> _The data_

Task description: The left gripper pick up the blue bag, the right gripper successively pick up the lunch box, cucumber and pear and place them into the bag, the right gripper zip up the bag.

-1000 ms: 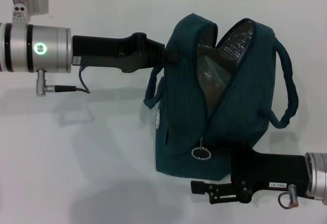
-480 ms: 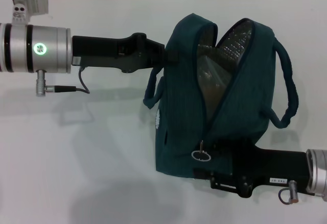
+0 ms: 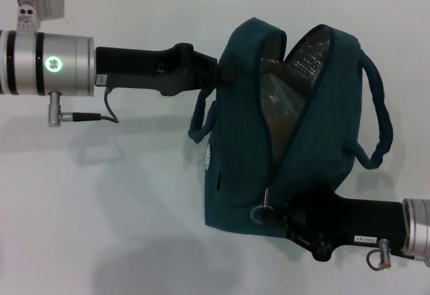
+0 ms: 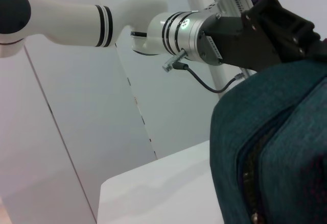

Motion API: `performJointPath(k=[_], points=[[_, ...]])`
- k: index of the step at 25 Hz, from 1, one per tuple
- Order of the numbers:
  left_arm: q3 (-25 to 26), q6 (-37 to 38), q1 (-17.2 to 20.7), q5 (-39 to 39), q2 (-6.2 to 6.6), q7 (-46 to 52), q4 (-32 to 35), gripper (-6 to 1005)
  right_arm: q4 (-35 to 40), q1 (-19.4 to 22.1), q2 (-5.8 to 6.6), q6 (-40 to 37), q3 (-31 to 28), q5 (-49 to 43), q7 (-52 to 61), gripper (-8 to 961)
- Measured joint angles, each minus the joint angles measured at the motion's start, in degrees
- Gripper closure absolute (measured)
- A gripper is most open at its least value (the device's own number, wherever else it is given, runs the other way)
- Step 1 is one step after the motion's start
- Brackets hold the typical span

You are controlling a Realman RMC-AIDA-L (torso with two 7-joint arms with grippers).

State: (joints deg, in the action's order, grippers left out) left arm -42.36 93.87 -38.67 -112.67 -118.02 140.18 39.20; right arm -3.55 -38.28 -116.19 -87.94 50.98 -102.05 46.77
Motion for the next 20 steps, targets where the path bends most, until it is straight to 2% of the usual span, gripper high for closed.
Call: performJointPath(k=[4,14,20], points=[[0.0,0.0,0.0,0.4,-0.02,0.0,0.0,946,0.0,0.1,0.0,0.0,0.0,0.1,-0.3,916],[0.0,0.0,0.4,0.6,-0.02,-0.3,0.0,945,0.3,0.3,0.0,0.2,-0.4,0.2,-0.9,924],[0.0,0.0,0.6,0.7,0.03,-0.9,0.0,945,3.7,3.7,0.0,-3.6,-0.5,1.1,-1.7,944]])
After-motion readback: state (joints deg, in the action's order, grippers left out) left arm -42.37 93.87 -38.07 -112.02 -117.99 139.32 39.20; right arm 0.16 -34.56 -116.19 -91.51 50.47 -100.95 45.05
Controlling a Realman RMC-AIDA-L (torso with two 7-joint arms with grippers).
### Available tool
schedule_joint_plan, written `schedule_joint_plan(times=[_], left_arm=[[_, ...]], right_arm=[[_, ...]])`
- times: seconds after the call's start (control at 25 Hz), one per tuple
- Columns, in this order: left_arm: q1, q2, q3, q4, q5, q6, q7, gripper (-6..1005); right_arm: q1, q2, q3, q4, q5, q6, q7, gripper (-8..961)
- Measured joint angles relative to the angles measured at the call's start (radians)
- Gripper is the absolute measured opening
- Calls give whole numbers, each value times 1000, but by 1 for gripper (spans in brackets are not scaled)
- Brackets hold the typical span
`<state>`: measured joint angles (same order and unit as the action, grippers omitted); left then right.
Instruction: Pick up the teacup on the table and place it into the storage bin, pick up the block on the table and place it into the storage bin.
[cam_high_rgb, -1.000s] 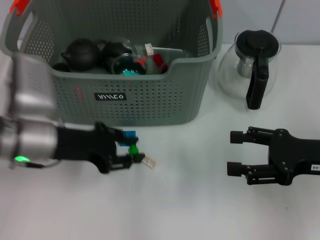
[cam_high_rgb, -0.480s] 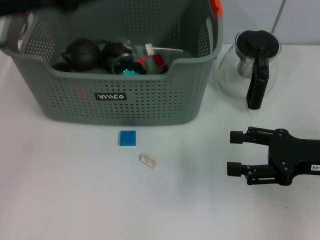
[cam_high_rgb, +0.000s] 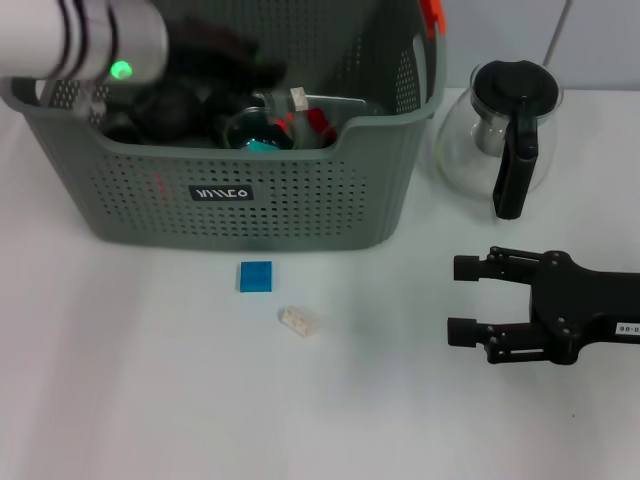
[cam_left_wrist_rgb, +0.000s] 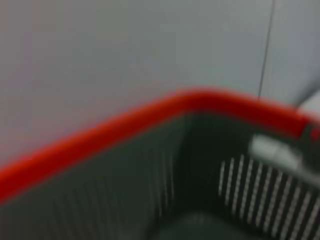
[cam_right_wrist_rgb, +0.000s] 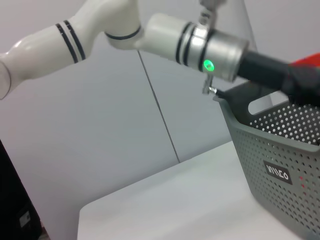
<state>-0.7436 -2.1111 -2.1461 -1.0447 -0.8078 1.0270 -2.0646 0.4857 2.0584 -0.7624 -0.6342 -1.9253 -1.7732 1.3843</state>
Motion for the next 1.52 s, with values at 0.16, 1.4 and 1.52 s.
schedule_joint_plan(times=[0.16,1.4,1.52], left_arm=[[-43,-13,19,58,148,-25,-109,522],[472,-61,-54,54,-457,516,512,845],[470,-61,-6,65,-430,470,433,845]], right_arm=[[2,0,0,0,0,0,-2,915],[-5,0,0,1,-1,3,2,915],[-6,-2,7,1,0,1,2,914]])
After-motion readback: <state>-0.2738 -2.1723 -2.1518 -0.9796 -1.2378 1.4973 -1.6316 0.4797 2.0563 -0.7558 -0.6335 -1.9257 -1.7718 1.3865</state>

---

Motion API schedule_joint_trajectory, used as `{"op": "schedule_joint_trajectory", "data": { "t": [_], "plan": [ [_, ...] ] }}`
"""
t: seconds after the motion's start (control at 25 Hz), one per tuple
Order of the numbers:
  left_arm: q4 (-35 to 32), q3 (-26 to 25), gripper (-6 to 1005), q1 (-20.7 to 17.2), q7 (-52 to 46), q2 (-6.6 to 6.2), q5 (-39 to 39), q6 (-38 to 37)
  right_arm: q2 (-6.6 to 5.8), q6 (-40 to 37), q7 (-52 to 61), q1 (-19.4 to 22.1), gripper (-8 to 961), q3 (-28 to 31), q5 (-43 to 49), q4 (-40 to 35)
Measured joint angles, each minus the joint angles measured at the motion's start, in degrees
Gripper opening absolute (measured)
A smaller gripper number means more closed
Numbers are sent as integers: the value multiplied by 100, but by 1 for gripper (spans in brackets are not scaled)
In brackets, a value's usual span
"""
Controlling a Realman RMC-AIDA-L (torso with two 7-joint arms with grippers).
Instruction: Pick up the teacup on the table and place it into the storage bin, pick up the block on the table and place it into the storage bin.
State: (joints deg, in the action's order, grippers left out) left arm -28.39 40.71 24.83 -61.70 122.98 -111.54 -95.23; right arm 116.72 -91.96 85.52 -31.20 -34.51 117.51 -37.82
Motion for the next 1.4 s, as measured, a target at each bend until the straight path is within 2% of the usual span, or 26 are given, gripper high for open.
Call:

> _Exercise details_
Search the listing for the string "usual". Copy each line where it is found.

> _Response to the exercise_
Motion for the next 20 steps, targets where the path bends most, until it is straight to 2% of the usual span, gripper high for closed.
In brackets, a value's usual span
Motion for the next 1.4 s, as measured, a target at each bend until the straight path is within 2% of the usual span, or 26 are given, gripper high for open.

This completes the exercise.